I know of no other group of people in this country who have to endure a years’ long wait if they want to take a job or live closer to family or just want an adventure. We must invest in home care fully, and we must do it now.

And even though Claire has HCBS now, the shortage of home health care workers always looms over us. Claire’s home care workers are caring, hard working women. They want the best for her. But they work for low wages and do not get paid time off if they are sick or need vacations. Some lack reliable care for their own children. Some home health care workers stack multiple jobs together, working seven days a week, fifteen or more hours a day, just to make ends meet.  

Low wages make it hard to retain wonderful home care workers and makes it almost impossible to attract new caregivers. It means that disabled people lack the stability they need to thrive in their communities.

Anyone who says they support American families needs to take action, and they need to do it now. We need a big investment in home care.

Many of our leaders in Washington have heard us. They listen and they understand. But not one Republican, not a single one, will commit to take action towards ensuring that people with disabilities, like Claire, can access the care they need.
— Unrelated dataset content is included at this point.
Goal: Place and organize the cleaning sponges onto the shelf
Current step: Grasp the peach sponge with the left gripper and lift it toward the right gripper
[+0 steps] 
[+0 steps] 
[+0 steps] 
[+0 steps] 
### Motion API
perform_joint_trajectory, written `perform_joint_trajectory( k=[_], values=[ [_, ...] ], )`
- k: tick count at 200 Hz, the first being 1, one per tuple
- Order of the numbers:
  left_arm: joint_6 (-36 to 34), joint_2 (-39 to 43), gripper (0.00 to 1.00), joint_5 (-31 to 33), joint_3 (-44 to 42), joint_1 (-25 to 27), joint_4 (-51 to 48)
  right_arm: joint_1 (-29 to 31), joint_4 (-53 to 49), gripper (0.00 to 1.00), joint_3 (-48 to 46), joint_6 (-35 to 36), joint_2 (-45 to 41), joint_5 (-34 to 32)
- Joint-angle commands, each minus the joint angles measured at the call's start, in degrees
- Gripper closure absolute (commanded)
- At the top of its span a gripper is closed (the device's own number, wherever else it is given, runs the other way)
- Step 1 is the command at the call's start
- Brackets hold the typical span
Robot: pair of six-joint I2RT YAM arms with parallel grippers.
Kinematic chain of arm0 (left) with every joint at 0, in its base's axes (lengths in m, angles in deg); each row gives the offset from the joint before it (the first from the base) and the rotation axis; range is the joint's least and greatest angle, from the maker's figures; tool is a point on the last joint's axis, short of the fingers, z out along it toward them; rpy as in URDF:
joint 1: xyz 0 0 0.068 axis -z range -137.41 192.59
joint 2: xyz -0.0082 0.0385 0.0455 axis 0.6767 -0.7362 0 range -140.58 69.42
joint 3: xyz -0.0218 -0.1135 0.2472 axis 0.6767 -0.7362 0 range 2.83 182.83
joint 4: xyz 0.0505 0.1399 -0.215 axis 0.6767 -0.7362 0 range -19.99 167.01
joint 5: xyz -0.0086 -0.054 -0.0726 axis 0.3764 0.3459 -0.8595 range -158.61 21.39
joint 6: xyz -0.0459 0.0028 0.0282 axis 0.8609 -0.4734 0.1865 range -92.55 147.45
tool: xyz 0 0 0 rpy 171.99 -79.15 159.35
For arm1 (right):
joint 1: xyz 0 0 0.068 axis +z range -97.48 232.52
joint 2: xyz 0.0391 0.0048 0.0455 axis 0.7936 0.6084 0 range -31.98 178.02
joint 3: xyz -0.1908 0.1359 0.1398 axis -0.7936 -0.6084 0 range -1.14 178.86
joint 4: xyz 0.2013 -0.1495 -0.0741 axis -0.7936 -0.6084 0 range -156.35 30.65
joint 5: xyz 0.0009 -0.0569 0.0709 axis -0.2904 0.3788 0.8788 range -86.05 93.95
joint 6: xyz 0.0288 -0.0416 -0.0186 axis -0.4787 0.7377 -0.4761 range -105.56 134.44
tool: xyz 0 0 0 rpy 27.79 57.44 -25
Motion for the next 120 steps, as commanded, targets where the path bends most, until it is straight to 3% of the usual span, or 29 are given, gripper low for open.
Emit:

[image description: Two men and two women stand on a temporary stage with the U.S. Capitol in the background. A man seated in his wheelchair is looking at an AAC communication device, which is mounted on a pole connected to his wheelchair. One of the women holds a microphone near the communicator’s speaker. The other two persons stand behind them. To the left of the stage is an ASL interpreter wearing black clothes. She has light skin. To the right of the stage is a woman wearing a rainbow striped dress who has dark skin.]


 Jamie Davis Smith is a mother of four who lives in Washington, DC. She is an attorney, writer and disability rights advocate.

Rob Stone is a health care and disability rights advocate who lives in Bethesda, Maryland. He is also an artist.